I think it would work nicely in a prototype like this. My team actually used a very similar frame to this this year, aluminum side plates, cross beams extending to the outer plate, toughbox transmission etc…Anyway the 80/20 worked nicely for us on the cross braces.
The only potential issue with that is 80/20 in comparison to hollow tube, it’s very heavy. For an off-season drive train, that would be an excellent idea, though I would recommend against it for a competition bot.
Yes this is true…to be honest I’m not a fan of 80/20 for its weight reasons(even though my team used it with out problems this year. We didn’t make our whole frame out of it though, we only used it for crosses)…
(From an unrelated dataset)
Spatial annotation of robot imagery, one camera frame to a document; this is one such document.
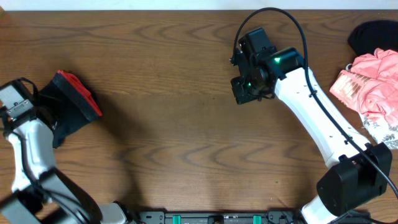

80/20 is unneccessary if your team CADs well, because you can plan all of your cuts ahead of time. 80/20 can be nice if your team likes to make it up as you go and constantly be taking off and adding parts. (not that you can’t do it with other materials, just 80/20 makes it easy).
I would still recommend it for a prototype though.
I’ve done no calculations regarding gear ratios, chain reductions, or overall speeds yet. I felt that there were more pressing structural concerns in my design that I needed to adress before conquering the gearing.
That 9.87:1 Toughbox seems interesting, but if we’re going to buy more Toughboxes, we might as well just make our own (lighter) gearboxes. I just threw the Toughboxes in the CAD in the event that the team wanted to save money and use the Toughboxes we already have.
If you like the gearing in the Toughbox, there are lot of weighs to reduce weight. You can mill out some of the material in the side plates, get aluminum gears instead of steel, or just cut out material in the gear sand sprockets like this http://www.chiefdelphi.com/media/photos/30614
I’m all for custom gearboxes, but if you want to keep it simple, you have a lot of options.
Not really, 80/20 weighs almost exactly the same as 1/8" wall 1" square tubing.
And 1/16" wall 1" square tubing is called for.
For the hollow tube in general, you’re right. But for the specific hollow tube called for, 80/20 will be heavier.
Comment on the cross-braces: I’m not quite sure I’d trust a 1/16" wall for that application in that pattern. Change the pattern, and you’ll probably be fine–but run the analysis just to make sure.